The decaying shells of theatre, its ruinous spaces, are not new phenomenon, products of the onset of modernity that stood tall before our notion of entertainment moved away from the concept of mass gatherings. We see them everywhere, amongst the rubble of other ruins in Greece, in the Roman Empire and in the foundations of modern buildings in London. And if we stretch the concept of theatre to include ritual, festival and celebration then these ruins are truly global. Even the most modern theatres, those glass and steel palaces that seem designed to give cultural confidence in an increasingly insecure world, have the ruined state of theatre inscribed within their walls. Maybe this is a result of the fact that the basic model of theatre is unchanged: auditorium, stage, back stage; audience in the dark, performers lit (this is why the reversal in Sea Breeze, with the audience on the stage looking at the illuminated auditorium is a wonderful reversal). These modern stages, despite all their architectural arrogance, cannot buttress against theatre’s innate fragility, its temporariness. What is more, the action on the contemporary stage is always built upon, and is thus beholden to, the performances of the past. This might not be immediately visible but it is always felt – a kind of invisible patina where the dramaturgies, scenographies, the sound and words that make up the past, replay in endlessly new formations: new worlds always built from the debris of older ones.
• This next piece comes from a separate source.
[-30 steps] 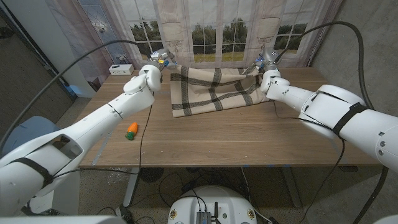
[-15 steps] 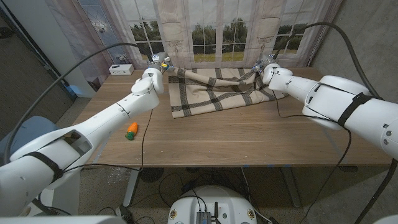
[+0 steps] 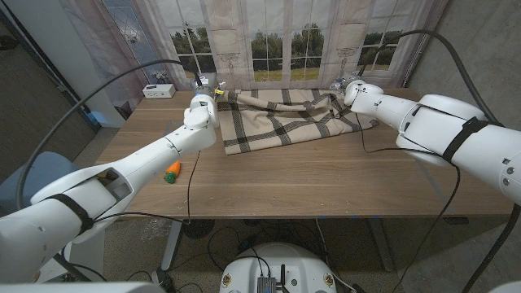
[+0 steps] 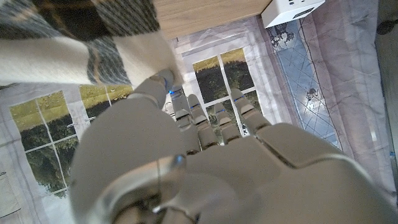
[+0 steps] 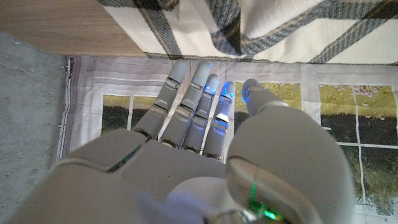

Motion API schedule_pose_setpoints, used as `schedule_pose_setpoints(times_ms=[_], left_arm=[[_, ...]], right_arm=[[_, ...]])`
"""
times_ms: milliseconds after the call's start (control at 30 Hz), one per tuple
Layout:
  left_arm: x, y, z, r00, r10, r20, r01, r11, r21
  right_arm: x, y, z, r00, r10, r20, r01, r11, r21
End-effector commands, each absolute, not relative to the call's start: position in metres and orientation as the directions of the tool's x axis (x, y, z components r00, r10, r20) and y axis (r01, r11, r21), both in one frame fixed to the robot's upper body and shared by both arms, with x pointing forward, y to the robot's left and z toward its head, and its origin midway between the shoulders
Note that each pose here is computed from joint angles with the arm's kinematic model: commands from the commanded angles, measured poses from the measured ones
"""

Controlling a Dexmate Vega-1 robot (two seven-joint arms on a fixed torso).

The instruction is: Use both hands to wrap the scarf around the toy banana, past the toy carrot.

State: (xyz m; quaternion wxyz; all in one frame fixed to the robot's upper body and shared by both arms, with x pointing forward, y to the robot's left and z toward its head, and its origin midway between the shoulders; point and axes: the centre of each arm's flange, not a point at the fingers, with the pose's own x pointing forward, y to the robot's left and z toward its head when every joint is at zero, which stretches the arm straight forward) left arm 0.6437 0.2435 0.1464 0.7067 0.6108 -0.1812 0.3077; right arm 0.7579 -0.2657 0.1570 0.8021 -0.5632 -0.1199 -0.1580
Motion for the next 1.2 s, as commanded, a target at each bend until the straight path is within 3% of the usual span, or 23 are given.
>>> schedule_pose_setpoints(times_ms=[33,200,400,800,1200], left_arm=[[0.65,0.234,0.126,0.692,0.343,0.636,-0.672,-0.017,0.74],[0.644,0.235,0.12,0.665,0.377,0.645,-0.693,-0.009,0.721],[0.635,0.234,0.115,0.722,0.321,0.614,-0.669,0.095,0.737],[0.623,0.231,0.104,0.846,0.136,0.515,-0.528,0.34,0.778],[0.616,0.225,0.092,0.88,0.056,0.472,-0.457,0.373,0.807]], right_arm=[[0.746,-0.281,0.157,0.79,-0.307,0.532,0.612,0.333,-0.717],[0.742,-0.286,0.151,0.742,-0.352,0.571,0.664,0.266,-0.699],[0.73,-0.289,0.139,0.65,-0.42,0.633,0.737,0.146,-0.66],[0.709,-0.297,0.112,0.707,-0.415,0.572,0.663,0.109,-0.74],[0.696,-0.3,0.097,0.72,-0.525,0.454,0.603,0.148,-0.784]])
This state of affairs is not tragic, although the plight of individual buildings such as the Winter Gardens in Morecambe might appear so. Ruins compel us to think what came before and ultimately what might come next. They drag us back but they also push us ahead. In this sense they are theatres, playing with fact, fiction, space, time, what we imagined took place. And like theatre nothing fastens in these decaying environments. Meaning empties out and then returns with the next contemplation. This is the tide race of the encounter that ruins everything and surely we would not want it any other way?’